Kazakhstan opens oil pipeline to China

A new oil pipeline to carry oil to China from Kazakhstan has formally been inaugurated, brightening Beijing’s prospects of reduced dependence on Middle Eastern crude.

Kazakh President Nazarbayev launched the pipeline

With the push of a button, Nursultan Nazarbayev, the president of Kazakhstan, put the $806 million pipeline into service on Thursday from the control centre of state-run KazTransOil in the Kazakh capital of Astana.

“This is an event of the utmost importance for economic and commercial relations between China and Kazakhstan,” President Nazarbayev said.

The 1000km pipeline linking Atasu in central Kazakhstan to Alashanku in western China will now start to fill with Kazakh oil from the central Kumkol field. The route covers some of the world’s most inhospitable territory, with extreme temperature ranges and earthquake-prone zones.
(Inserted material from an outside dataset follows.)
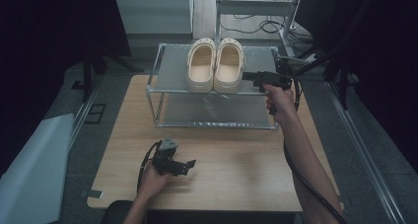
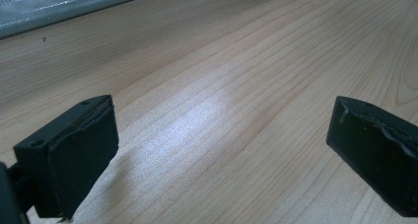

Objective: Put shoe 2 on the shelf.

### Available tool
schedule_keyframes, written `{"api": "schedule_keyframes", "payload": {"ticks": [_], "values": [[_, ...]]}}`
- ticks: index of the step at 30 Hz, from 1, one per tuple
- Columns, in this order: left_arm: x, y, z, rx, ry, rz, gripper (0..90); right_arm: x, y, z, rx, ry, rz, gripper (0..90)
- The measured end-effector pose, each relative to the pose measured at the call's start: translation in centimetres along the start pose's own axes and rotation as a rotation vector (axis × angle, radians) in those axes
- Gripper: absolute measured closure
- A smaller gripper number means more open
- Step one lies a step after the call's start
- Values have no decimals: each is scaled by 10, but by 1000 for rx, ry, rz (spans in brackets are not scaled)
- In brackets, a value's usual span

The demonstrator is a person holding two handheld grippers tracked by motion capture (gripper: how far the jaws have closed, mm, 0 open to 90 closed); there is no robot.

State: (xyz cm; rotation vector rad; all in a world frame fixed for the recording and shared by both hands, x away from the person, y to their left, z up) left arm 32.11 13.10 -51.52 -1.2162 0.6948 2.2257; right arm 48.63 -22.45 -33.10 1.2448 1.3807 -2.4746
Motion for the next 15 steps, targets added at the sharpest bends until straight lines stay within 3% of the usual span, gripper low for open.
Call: {"api": "schedule_keyframes", "payload": {"ticks": [9, 15], "values": [[0, 0, -1, 11, 4, 13, 0, 30, -1, 30, -63, -25, 66, 136], [1, -1, -1, 14, 7, 23, 0, 57, 7, 48, -63, -47, 120, 132]]}}
Point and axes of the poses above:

But the pipeline, jointly developed by the China National Petroleum Corporation (CNPC) and the Kazakh state energy company Kazmunaigaz, is a first milestone in a more ambitious project: to link Chinese consumers to the far bigger oil fields of  the Caspian Sea.

Growing demand has forced China to look for new energy sources
Growing demand has forced China to look for new energy sources

Growing demand has forced China
to look for new energy sources

Kazakhstan’s authorities say the extension should be complete by 2011, with capacity also doubled. The total length would then be some 3000km.

Chinese strategy  

Oil analysts said the new pipeline was an important step in Beijing’s effort to reduce its reliance on Middle East supplies at a time when the country’s energy needs are soaring.

“The new Kazakh pipeline is small but it signals a real Chinese interest in trying to move away from Middle East oil,” said Kuen Woon Paik, a researcher at Chatham House, a London think tank.

Beijing also is negotiating with Russia over the construction of a proposed pipeline to deliver Siberian oil. That line, to be completed as early as 2008, would carry about 380,000 barrels per day.

“Both the Kazakh and Russian lines will help China get away from dependence on Middle East oil,” said Gavin Thompson, who works in Beijing for the British oil consulting firm Wood Mackenzie.

The new pipeline is also a step towards breaking Kazakh dependence on its former master Russia for export routes.

Deliveries are expected to start only in mid-2006, with an initial annual capacity of 10 million tonnes.

Increased flow

But that trickle, still dependent on Russia’s participation due to a huge gap in Kazakhstan’s pipeline network, could become a flow once further pipelines are built westward to the Caspian.

“This is an event of the utmost importance for economic and commercial relations between China and Kazakhstan”

Nursultan Nazarbayev, Kazakhstan president

“This is the start of a long road to bring big Kazakh oil to the East,” Kazakh oil minister Vladimir Shkolnik said.

China’s growing role in Kazakhstan thus far appears to have caused little anxiety in Moscow.

Kazakh deliveries to China lessen pressure on Russian producers to sell to China rather than other markets where higher prices can be expected, analysts say.

By contrast, Russia gave a distinctly frosty reception to the inauguration earlier this year of the Washington-backed  Baku-Tbilisi-Ceyhan pipeline that runs from the Caspian Sea to Turkey’s Mediterranean coast, and is set to carry oil from Azerbaijan and later from Kazakhstan.

Thanks to such deals, Kazakhstan is forecast to become one of the top 10 world oil producers within a decade. The government wants to raise oil exports from about 1.2 million barrels a day this year to 3.5 million barrels a day in 2015.